Before taking decitabine and cedazuridine,
- tell your doctor and pharmacist if you are allergic to decitabine, cedazuridine, any other medications, or any of the ingredients in decitabine and cedazuridine tablets. Ask your pharmacist for a list of the ingredients.
- tell your doctor and pharmacist what other prescription and nonprescription medications, vitamins, nutritional supplements, and herbal products you are taking or plan to take. Your doctor may need to change the doses of your medications or monitor you carefully for side effects.
- tell your doctor if you have or have ever had kidney or liver disease.

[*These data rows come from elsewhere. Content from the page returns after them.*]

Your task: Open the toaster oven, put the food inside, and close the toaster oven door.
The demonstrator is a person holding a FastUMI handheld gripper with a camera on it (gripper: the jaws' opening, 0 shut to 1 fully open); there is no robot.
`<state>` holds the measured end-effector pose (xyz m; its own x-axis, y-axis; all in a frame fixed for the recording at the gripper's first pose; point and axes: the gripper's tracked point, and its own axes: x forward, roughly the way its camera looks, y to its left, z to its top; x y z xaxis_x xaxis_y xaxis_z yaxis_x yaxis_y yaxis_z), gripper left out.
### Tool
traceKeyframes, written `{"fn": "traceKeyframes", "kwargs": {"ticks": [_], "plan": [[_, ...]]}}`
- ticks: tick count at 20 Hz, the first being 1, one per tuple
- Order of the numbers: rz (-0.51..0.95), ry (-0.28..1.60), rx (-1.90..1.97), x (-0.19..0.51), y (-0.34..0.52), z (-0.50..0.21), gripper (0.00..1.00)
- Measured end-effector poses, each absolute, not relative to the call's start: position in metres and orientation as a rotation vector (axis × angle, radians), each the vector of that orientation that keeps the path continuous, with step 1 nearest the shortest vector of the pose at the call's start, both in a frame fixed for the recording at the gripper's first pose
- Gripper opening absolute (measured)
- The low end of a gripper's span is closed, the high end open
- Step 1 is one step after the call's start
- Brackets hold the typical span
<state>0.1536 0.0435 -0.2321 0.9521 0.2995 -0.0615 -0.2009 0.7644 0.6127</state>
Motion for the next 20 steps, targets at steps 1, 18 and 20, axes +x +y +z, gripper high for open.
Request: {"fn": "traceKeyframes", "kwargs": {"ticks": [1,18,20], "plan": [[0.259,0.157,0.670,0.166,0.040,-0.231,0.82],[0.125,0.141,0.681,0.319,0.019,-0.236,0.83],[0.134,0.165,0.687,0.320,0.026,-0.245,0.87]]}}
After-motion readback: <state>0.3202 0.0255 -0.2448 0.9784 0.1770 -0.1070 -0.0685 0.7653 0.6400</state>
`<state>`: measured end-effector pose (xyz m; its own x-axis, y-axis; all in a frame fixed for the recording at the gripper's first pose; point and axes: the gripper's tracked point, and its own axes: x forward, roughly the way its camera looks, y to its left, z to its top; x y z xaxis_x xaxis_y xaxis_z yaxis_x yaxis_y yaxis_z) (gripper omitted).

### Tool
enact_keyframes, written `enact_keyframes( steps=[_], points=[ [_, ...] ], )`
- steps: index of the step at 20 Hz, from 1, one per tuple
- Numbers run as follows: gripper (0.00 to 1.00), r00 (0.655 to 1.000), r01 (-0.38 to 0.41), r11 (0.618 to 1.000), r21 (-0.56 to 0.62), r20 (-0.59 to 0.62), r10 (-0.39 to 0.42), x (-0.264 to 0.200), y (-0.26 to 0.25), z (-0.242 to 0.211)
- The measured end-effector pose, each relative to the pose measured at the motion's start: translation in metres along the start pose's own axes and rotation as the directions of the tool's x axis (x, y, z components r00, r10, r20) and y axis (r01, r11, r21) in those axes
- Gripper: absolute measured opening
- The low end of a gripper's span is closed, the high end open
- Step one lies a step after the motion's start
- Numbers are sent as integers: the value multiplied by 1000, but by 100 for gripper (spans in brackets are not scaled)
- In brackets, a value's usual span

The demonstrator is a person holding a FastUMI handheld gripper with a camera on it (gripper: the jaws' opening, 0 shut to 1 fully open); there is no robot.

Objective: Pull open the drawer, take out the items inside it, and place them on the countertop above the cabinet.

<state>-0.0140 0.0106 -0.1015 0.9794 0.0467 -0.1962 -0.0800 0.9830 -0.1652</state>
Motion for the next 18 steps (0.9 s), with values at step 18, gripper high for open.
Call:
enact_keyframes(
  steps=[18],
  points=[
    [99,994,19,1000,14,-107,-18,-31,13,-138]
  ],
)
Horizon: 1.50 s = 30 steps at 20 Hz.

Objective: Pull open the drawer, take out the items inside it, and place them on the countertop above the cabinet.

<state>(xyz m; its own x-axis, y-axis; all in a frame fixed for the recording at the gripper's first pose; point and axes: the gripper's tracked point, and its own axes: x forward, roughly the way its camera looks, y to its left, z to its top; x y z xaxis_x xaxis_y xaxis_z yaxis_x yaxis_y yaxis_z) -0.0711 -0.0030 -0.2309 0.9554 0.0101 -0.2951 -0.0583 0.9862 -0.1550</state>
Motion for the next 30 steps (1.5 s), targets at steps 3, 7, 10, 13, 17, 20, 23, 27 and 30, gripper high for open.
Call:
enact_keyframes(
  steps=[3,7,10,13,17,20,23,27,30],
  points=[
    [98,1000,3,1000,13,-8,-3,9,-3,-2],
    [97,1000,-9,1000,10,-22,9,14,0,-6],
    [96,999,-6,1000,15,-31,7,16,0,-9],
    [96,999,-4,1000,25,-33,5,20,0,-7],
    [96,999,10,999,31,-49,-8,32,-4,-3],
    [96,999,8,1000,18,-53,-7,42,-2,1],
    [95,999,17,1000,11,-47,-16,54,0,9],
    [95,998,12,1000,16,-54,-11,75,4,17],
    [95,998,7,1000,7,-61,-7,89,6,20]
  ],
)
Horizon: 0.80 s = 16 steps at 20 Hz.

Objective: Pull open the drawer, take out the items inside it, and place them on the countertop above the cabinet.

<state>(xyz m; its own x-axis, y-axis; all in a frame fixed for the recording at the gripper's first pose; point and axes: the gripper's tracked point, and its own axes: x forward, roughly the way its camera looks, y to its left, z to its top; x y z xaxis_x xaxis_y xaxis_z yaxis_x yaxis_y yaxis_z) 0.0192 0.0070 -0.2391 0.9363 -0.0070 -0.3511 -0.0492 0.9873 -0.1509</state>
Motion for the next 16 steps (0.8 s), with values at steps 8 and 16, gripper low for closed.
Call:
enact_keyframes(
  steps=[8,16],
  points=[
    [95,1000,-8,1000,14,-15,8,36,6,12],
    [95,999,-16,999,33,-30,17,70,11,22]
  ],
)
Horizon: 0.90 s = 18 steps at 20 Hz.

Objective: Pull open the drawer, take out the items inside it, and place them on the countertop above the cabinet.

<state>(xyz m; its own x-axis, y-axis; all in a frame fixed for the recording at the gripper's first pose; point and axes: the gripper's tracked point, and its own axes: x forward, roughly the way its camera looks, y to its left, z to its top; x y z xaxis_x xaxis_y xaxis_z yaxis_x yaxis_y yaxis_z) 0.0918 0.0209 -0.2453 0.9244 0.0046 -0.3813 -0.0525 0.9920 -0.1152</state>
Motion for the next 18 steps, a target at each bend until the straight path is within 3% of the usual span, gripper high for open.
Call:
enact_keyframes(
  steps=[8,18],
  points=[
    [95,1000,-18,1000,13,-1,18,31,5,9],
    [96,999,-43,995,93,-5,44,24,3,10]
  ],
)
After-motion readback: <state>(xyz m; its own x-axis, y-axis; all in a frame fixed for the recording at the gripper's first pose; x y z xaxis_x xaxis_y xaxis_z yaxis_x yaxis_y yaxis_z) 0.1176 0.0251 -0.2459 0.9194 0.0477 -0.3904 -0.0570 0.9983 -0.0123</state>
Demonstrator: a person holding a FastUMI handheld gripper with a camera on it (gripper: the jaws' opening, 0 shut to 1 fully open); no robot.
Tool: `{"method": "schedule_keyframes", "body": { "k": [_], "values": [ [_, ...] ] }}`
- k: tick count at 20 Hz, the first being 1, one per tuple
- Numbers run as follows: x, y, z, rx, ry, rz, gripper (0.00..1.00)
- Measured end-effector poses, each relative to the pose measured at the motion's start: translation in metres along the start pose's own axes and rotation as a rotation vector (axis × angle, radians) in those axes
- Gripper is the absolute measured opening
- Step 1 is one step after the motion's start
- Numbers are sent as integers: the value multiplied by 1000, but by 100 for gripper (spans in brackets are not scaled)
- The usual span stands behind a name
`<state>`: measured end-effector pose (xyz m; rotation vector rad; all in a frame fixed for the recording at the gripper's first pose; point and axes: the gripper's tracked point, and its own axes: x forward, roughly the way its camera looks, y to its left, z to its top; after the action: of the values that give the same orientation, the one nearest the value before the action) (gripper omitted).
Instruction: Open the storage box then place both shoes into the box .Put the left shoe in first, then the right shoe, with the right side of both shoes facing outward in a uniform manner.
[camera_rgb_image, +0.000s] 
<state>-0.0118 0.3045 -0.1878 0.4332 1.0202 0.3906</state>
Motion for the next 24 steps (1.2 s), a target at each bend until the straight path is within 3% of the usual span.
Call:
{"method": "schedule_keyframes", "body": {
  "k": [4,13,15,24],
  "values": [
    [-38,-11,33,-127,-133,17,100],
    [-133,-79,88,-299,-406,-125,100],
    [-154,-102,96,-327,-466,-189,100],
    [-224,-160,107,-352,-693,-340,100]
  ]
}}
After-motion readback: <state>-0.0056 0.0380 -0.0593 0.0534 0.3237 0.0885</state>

- tell your doctor if you are pregnant or plan to become pregnant, or if you plan to father a child. If you are female, you will need to take a pregnancy test before you start treatment and use birth control to prevent pregnancy during your treatment and for at least 6 months after your final dose. If you are male, you and your female partner should use effective birth control while you are taking decitabine and cedazuridine and for 3 months after the final dose. If you or your partner becomes pregnant while taking this medication, call your doctor. Decitabine and cedazuridine may harm the fetus.
- tell your doctor if you are breastfeeding. Do not breastfeed while you are taking decitabine and cedazuridine and for 2 weeks after your final dose.
- you should know that this medication may decrease fertility in men. Talk to your doctor about the risks of taking decitabine and cedazuridine.
- if you are having surgery, including dental surgery, tell the doctor or dentist that you are taking decitabine and cedazuridine.
Unless your doctor tells you otherwise, continue your normal diet.
If it has been less than 12 hours since you were scheduled to take the dose, take the missed dose on an empty stomach as soon as you remember it. If it has been more than 12 hours, skip the missed dose and continue your regular dosing schedule to complete the 5 daily doses in the cycle. Do not take a double dose to make up for a missed one.